#### Exercise prompt:
Report each line below that carries the word "green".

Material supplied section start

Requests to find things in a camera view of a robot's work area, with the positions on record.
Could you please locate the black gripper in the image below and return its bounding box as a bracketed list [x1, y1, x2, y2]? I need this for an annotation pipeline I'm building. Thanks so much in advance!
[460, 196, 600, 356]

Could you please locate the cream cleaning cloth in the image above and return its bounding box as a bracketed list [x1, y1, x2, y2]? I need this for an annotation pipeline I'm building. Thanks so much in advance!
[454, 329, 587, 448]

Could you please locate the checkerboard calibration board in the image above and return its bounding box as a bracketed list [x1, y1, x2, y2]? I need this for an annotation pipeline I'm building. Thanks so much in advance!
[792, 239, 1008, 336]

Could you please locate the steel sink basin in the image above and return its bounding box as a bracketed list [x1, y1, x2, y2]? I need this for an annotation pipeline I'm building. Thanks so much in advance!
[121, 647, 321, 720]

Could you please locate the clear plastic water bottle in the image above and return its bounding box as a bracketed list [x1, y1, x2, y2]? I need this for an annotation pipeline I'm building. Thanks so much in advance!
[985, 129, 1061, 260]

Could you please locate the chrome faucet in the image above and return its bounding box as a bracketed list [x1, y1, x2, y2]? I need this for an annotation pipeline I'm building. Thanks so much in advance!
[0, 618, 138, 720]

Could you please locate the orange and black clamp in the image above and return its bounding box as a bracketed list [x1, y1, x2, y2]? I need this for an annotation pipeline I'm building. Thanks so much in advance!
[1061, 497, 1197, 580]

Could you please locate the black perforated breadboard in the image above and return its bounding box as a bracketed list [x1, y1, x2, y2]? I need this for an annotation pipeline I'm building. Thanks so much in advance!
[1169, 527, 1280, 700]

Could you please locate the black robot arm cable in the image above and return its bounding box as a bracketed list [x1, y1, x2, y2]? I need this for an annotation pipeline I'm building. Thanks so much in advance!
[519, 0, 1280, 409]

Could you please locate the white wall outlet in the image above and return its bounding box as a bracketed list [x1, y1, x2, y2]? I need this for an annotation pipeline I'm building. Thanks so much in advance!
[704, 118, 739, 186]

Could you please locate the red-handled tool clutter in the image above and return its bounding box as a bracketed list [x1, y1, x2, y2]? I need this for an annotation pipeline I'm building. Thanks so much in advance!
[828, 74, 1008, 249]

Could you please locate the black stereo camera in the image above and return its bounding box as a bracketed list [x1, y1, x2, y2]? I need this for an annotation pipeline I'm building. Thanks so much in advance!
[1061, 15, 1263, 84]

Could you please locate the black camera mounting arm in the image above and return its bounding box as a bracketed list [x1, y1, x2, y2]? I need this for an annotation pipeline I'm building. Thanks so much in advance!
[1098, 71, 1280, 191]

Material supplied section end
Material supplied section start

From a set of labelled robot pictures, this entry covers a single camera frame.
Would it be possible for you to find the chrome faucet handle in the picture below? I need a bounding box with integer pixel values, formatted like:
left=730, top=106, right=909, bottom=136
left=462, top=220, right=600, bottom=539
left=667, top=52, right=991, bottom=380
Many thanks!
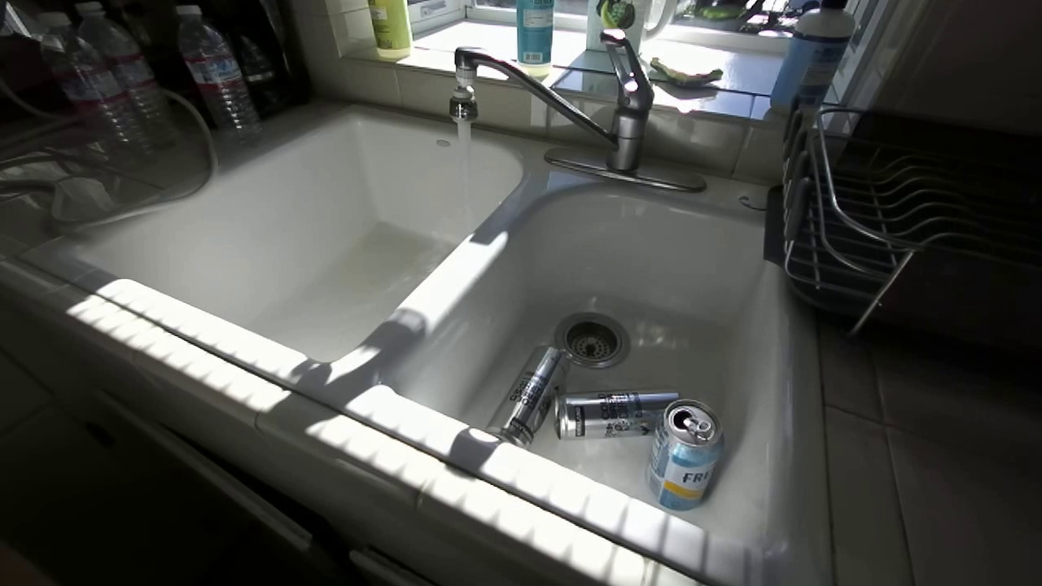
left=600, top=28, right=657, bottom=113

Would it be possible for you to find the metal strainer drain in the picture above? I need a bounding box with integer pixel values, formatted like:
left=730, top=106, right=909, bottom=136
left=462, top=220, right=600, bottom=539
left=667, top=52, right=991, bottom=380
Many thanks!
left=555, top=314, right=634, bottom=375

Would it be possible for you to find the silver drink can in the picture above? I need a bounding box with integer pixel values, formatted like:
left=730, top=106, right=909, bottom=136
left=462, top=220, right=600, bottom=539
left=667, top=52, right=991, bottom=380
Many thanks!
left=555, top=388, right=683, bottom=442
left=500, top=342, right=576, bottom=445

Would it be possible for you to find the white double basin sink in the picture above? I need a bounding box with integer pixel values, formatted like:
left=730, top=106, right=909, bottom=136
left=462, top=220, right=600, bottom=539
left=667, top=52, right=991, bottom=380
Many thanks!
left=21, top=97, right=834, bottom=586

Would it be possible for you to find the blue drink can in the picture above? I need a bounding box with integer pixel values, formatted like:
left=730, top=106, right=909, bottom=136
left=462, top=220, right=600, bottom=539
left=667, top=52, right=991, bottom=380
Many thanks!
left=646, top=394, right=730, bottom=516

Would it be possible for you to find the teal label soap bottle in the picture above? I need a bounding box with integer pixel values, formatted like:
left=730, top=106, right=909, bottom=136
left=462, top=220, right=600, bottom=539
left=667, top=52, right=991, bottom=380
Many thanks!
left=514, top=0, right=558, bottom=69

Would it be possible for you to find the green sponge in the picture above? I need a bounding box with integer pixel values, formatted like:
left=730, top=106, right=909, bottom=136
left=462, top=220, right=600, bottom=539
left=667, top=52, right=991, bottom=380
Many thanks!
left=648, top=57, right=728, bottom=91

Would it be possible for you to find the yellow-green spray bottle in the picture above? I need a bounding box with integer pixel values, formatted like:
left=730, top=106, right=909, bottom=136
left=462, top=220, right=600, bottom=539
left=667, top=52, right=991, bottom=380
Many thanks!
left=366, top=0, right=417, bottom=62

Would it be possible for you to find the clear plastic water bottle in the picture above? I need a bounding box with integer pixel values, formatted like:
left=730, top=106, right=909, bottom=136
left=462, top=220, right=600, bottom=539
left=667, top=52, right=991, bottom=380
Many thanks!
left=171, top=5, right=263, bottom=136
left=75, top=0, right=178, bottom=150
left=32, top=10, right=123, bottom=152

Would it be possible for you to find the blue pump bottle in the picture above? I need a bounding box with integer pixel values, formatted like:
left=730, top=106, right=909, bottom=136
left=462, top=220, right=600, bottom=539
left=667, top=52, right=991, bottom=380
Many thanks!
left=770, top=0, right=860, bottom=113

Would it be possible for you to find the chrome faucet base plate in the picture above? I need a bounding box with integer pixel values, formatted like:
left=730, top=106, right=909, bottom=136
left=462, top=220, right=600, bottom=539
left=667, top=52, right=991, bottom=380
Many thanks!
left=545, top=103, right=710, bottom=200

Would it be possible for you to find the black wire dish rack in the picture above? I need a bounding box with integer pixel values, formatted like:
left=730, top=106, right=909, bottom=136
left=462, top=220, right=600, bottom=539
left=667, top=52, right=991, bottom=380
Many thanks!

Material supplied section end

#### Solution for this exercise:
Would it be possible for you to find the green sponge in the picture above? I need a bounding box with integer pixel values, formatted like:
Would it be possible for you to find the yellow-green spray bottle in the picture above? I need a bounding box with integer pixel values, formatted like:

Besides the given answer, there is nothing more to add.